You are viewing a plain text version of this content. The canonical link for it is here.
Posted to dev@lucy.apache.org by Moritz Lenz <mo...@faui2k3.org> on 2011/08/21 21:34:58 UTC

[lucy-dev] Automagic phrase search

Hi,

in the past I've often wondered why "home made" search engines on
websites (often even on really big sites) feel much inferior compared to
the big names in search business like Google, Yahoo, Bing and DuckDuckGo.
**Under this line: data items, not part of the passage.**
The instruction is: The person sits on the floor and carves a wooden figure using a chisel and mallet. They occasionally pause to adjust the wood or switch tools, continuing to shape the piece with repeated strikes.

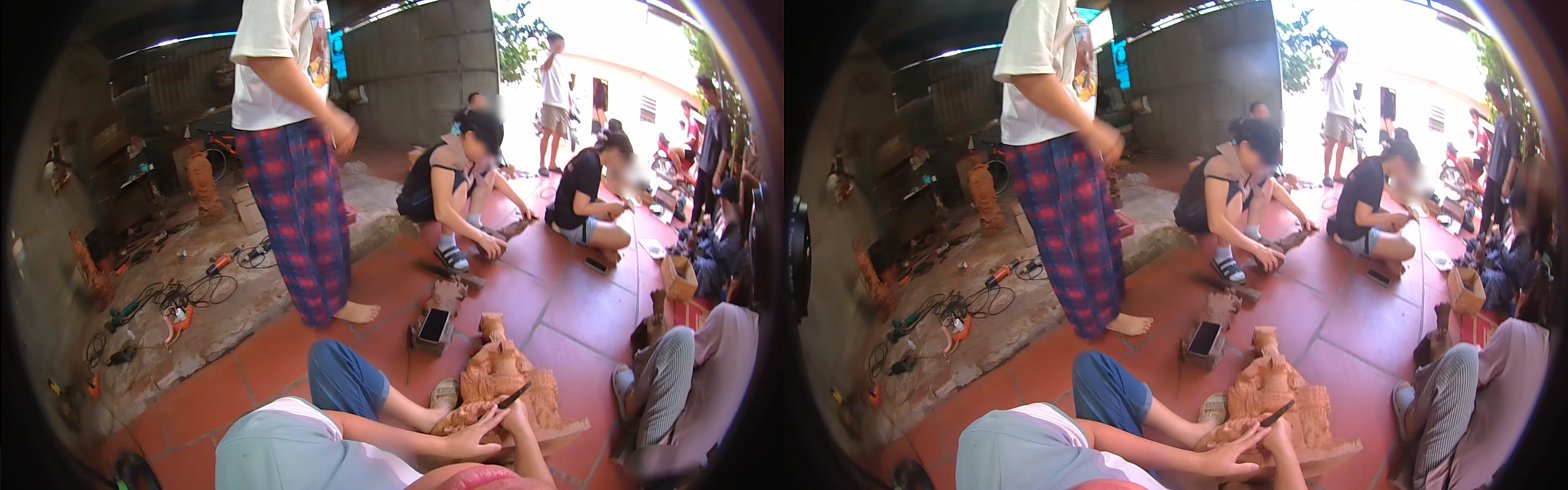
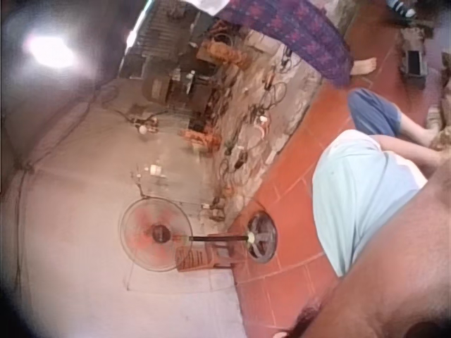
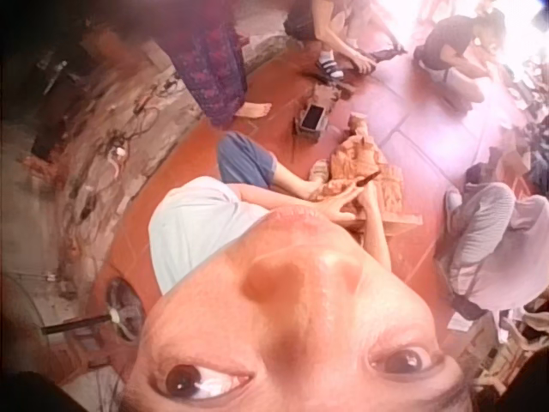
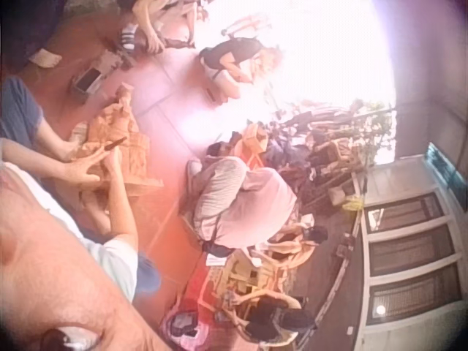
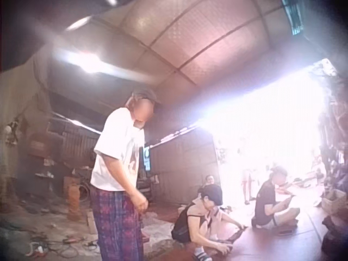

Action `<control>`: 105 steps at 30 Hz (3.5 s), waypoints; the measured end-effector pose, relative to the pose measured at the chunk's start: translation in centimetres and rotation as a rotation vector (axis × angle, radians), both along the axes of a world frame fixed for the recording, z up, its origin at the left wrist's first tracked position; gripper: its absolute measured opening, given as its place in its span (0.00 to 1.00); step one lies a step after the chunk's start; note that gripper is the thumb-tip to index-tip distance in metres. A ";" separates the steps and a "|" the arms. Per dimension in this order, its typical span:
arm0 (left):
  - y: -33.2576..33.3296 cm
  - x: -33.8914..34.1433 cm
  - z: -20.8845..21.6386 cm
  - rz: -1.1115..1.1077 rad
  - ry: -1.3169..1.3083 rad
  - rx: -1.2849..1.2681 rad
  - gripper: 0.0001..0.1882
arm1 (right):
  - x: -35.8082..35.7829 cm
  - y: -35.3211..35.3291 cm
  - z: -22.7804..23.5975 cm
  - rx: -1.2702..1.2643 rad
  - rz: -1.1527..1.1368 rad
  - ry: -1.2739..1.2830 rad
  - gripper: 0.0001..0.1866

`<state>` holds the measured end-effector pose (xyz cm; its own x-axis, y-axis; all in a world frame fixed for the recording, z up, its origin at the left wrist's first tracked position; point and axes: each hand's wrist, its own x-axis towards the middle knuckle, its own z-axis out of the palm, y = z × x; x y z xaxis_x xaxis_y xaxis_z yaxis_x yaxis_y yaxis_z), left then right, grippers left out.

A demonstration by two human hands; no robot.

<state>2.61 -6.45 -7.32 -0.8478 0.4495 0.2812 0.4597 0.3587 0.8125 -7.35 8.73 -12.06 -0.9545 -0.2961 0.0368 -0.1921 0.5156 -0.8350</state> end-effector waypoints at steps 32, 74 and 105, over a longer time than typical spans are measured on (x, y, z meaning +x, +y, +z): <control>0.6 -0.6 0.8 -0.077 -0.199 0.396 0.48 | 1.0 -2.1 7.0 -0.088 -0.360 -0.515 0.01; -1.3 1.5 1.8 -0.105 -0.205 0.367 0.49 | 2.8 -2.9 5.7 -0.091 -0.260 -0.481 0.03; -2.7 2.0 3.7 -0.257 -0.085 -0.030 0.46 | 4.9 -1.2 1.7 -0.774 -0.301 -0.414 0.07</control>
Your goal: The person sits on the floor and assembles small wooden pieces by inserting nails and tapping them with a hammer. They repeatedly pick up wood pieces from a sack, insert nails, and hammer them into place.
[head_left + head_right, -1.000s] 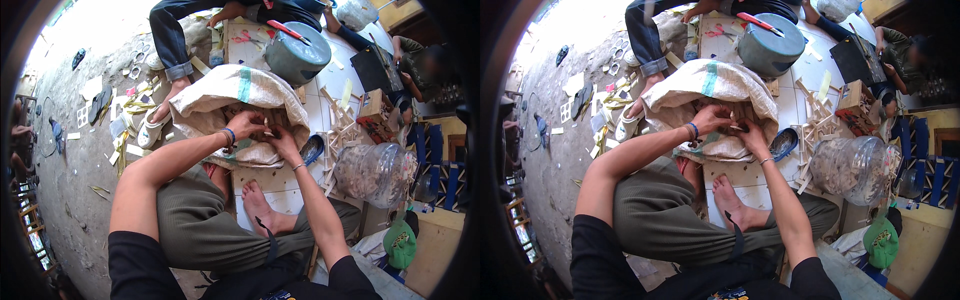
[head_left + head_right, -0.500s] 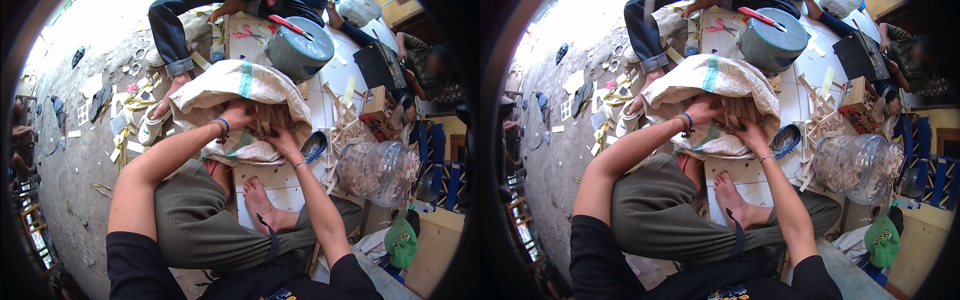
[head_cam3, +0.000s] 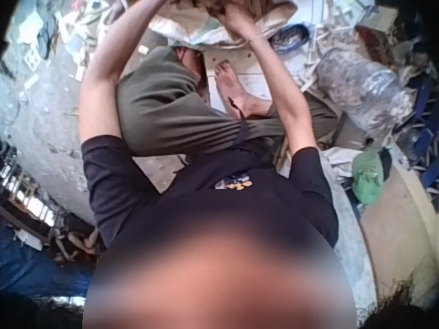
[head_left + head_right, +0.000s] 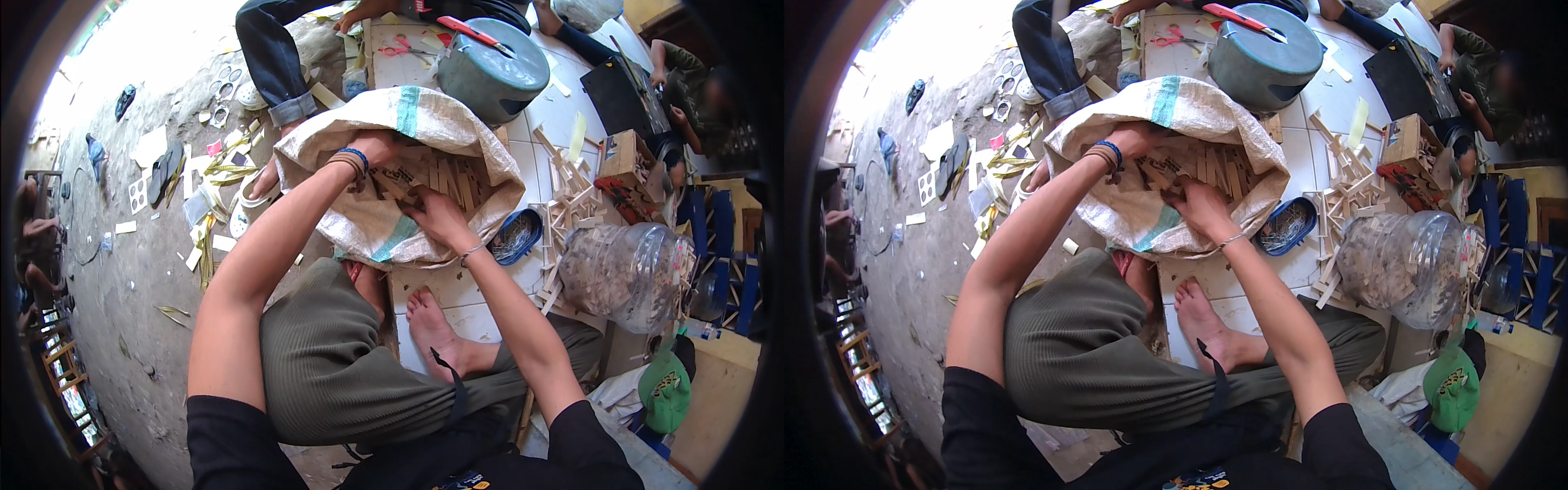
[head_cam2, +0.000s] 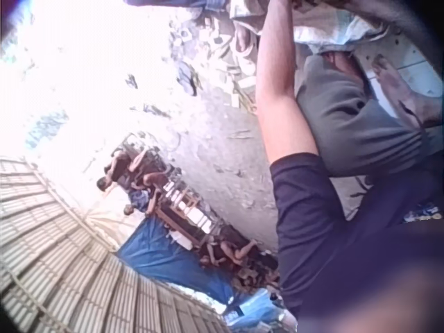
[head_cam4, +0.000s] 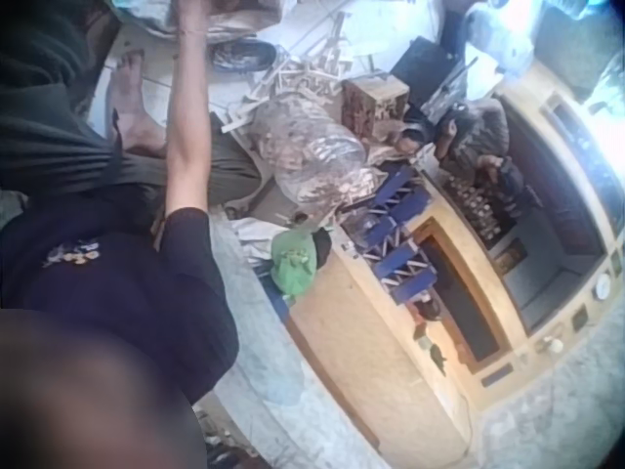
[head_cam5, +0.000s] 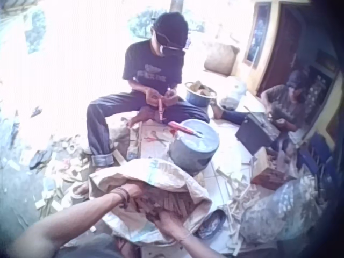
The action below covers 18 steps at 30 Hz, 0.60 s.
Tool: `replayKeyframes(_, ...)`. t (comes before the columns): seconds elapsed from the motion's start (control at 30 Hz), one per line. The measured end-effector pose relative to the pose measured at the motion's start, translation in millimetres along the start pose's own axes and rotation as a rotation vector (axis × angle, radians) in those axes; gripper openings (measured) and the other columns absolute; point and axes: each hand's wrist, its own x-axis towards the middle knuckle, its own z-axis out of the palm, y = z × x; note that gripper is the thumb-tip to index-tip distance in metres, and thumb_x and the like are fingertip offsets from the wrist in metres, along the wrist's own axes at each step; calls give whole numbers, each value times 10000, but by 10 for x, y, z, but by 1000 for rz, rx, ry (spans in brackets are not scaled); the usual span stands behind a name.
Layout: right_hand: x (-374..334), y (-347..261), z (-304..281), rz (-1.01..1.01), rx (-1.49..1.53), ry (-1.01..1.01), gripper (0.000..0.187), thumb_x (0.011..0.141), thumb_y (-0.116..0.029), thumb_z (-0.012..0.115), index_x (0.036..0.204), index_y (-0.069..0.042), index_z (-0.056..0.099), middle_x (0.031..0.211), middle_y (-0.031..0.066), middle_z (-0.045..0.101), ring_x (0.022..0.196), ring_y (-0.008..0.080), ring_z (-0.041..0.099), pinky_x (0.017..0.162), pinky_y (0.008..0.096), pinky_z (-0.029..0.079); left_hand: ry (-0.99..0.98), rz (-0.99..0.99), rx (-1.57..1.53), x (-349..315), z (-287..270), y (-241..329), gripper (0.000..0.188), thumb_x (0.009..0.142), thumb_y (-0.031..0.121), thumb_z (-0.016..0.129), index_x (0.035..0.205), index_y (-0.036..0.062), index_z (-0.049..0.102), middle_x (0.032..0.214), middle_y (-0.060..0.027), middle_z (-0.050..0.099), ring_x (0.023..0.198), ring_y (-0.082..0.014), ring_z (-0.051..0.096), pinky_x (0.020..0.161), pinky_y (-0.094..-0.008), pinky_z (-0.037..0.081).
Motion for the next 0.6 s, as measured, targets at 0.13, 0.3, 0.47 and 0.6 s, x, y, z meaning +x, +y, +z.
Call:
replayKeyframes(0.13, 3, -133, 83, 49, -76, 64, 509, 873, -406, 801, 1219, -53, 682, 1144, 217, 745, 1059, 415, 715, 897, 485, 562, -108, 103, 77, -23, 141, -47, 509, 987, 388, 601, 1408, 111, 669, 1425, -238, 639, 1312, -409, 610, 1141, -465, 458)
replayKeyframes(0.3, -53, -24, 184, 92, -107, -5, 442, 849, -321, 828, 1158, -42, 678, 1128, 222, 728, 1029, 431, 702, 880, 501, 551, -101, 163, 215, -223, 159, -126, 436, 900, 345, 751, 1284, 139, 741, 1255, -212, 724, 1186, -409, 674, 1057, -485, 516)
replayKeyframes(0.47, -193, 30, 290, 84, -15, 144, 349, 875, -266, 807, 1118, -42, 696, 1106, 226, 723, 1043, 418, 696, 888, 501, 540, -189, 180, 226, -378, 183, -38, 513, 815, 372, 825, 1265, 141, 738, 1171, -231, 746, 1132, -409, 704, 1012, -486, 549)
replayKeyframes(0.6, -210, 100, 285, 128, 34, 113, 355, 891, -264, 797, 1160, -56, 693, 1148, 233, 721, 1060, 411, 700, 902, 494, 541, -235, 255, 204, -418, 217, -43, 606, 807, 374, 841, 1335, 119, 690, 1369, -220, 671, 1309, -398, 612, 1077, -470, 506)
One of my conclusions is that Google & co. usually treat the order of
search terms as an important indicator for relevance, while most other
search engines don't.

For example if you enter the words 'search engine' (without the quotes),
you'll mostly get exact matches matches first, as if you had really
searched for '"search engine"'.
Google goes even further: if you search for a number of words in a row,
it ranks documents higher that have most but not necessarily all of the
search words in the right order next to each other, even if there are
one or two other words in between.

Long rambling, short message: I'd love to have a mechanism in lucy to
provide an automagic phrase search as above, which honors the order of
search words even outside an explicit phrase search, and less
restrictively than an explicit phrase search.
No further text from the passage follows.